Une des grandes causes du problème des banlieues développée dans les medias et les débats politiques est le type d'urbanisme: grands ensembles, inhumanité de l'espace, problèmes économiques associés, ghettoïsation, etc...Personne, pas même dans les thèses de recherche, n'a encore étudié et quantifié le lien entre la civilisation du "tout automobile" et la dégradation des conditions de vie dans les banlieues.
Pourtant, il suffit de croiser plusieurs paramètres pour se rendre compte qualitativement de l'évidence de ce lien.
Si on a le souci d'une réelle réflexion globale faisant intervenir les modes de vie, l'économie, le revenu net des ménages, l'inflation des prix de l'immobilier, les problèmes sociaux, les problèmes de l'économie souterraine, les problèmes d'environnement (énergie, effet de serre, pollution locale, occupation d'espace), alors on a les clés pour comprendre comment la construction d'infrastructures pour l'automobile a pu contribué fortement au problème actuel des banlieues.
Pour faire cette démonstration qualitative, il faut trouver l'enchaînement logique de ces paramètres.
L'automobile, on l'a vu dans les précédents articles, exerce une pression foncière forte sur les espaces urbains contraints, de par l'usage individuel de la voiture, particulièrement sur les déplacements domicile-travail (environ 170 mètres carré par voiture). Depuis 30 ans, cela a conduit, spécifiquement en France, à une inflation d'infrastructures routières dimensionnées pour les heures de pointe, donc surdimensionnées. Ce mode de vie correspondait aux aspirations de la classe moyenne, séduite par un mode de transport individuel. Les pouvoirs publics ont alors été incapables d'anticiper les problèmes que cela poserait, sans doute peu éclairés par une recherche en sciences humaines très insuffisante.

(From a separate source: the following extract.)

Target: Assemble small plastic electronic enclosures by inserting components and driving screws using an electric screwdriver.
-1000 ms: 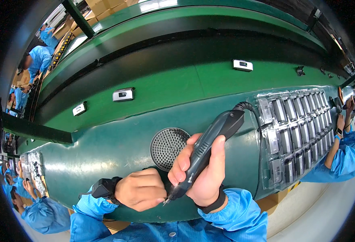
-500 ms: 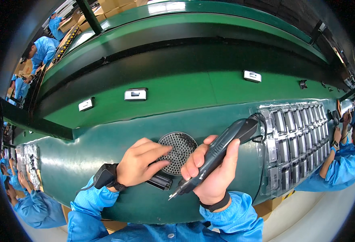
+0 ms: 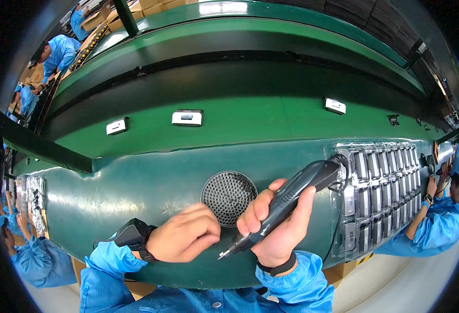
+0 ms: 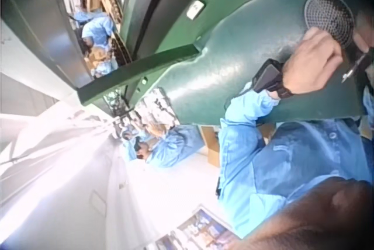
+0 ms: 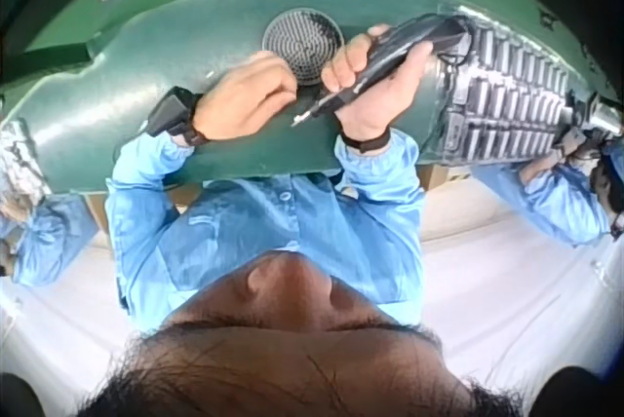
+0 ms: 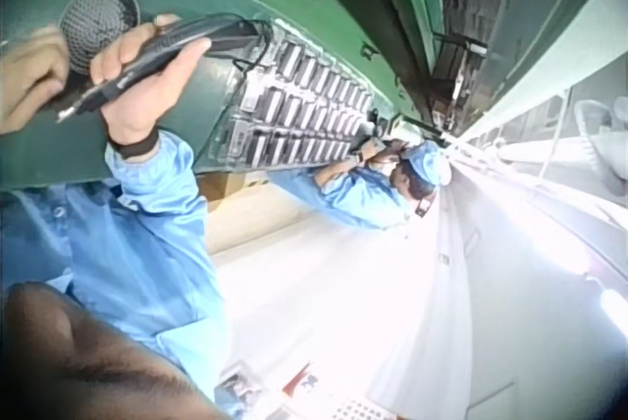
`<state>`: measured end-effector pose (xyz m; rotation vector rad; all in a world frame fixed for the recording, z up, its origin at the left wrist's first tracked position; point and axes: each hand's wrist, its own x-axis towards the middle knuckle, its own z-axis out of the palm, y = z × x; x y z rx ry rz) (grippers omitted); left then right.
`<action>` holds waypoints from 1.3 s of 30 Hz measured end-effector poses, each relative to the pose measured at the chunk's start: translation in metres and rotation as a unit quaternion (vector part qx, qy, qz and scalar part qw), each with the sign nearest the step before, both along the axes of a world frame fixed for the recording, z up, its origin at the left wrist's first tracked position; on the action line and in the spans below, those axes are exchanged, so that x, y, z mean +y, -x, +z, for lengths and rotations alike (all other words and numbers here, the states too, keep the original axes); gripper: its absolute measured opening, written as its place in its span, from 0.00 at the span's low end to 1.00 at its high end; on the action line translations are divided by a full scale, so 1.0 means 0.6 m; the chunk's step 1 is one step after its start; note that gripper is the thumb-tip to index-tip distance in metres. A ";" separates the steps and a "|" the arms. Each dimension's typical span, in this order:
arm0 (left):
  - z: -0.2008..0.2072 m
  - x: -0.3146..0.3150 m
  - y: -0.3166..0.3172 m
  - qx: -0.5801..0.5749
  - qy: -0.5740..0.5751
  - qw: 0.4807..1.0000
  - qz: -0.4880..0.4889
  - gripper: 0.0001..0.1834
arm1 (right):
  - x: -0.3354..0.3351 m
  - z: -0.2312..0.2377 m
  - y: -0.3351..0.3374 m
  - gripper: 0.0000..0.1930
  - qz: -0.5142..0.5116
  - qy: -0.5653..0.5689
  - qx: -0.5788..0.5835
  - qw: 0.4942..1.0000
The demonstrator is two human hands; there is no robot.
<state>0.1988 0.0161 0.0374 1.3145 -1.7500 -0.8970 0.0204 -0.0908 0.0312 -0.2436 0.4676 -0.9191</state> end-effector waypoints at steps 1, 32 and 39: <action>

Il est d'ailleurs inquiétant de voir les étudiants en sciences humaines autant stigmatisés par des hommes politiques plus attirés par une vision utilitariste de l'enseignement supérieur. Il est alors dramatique de diminuer les crédits des universités en sciences humaines au profit des sciences dites dures comme les nanotechnologies, l'atome etc...
Or les problèmes environnementaux vont nécessiter des changements de comportements nécessitant eux-mêmes une vision globale issue de la sociologie, la psychologie, la philosophie, l'histoire et la géographie, l'anthropologie.
Aborder le problème des banlieues par le rapport entre l'usage individuel de l'automobile et l'espace urbain permet d'enchaîner sur cette logique infernale.
1. La construction excessive d'infrastructures a enclavé certains quartiers dont il est impossible de sortir autrement qu'en voiture. Or c'est le mode de transport le plus cher au kilomètre parcouru.
2. Elle a entraîné une qualité très inégale dans le bâti entre les quartiers en amenant des nuisances (bruit, pollution de l'air, dégradation des paysages). Cette inégalité a contribué à augmenter le différentiel de prix entre différents espaces urbains, à alimenter la spéculation immobilière en déséquilibrant la qualité environnementale du bâti. C'est là que le début de la ghettoïsation peut démarrer, car les ménages à revenus faibles ou même moyens ne peuvent se loger ailleurs. Les revenus moyens ont aussi choisi, pour certains, de s'éloigner. Ils ont ainsi fait le choix d'habiter en périurbain pour échapper à la pression foncière et rechercher une qualité de vie, sacrifiant ainsi du temps de transport en automobile, et alimentant ainsi, sans en prendre conscience, le système.
3. Les ouvrages d'art associés à cette construction de routes ont aussi créé des zones dans lesquelles une économie souterraine d'échanges de produits illicites a pu se développer.
On peut donc construire ce petit diagramme:
aspiration à la mobilité individuelle en voiture ------>inflation d'infrastructures ---------->nuisances -------> création d'inégalités de prix de l'immobilier -------->ghettoïsation par le couplage avec l'inégalité de revenus ----------> création des conditions d'une explosion sociale à long terme.
On voit ainsi comment l'aspiration à un certain mode de vie peut générer par effet domino des conditions urbaines désastreuses. Bien sûr, il ne s'agit pas de culpabiliser les classes moyennes d'avoir fait ce choix. Nous ne sommes pas coupables, mais responsables par manque de vision des pouvoirs publics sur l'urbanisme, la mobilité, et ces effets long terme. Il faut donc regarder ces problèmes en face, pour mieux les traiter, et changer notre modèle de vie.
Il faut sûrement envisager une autre représentation que la maison individuelle pour chacun. Il faudra créer rapidement ces représentations par des offres complètement nouvelles en matière d'urbanisme et de déplacements, de distribution des fonctions de la ville dans l'espace (habitat, emplois, commerces, loisirs).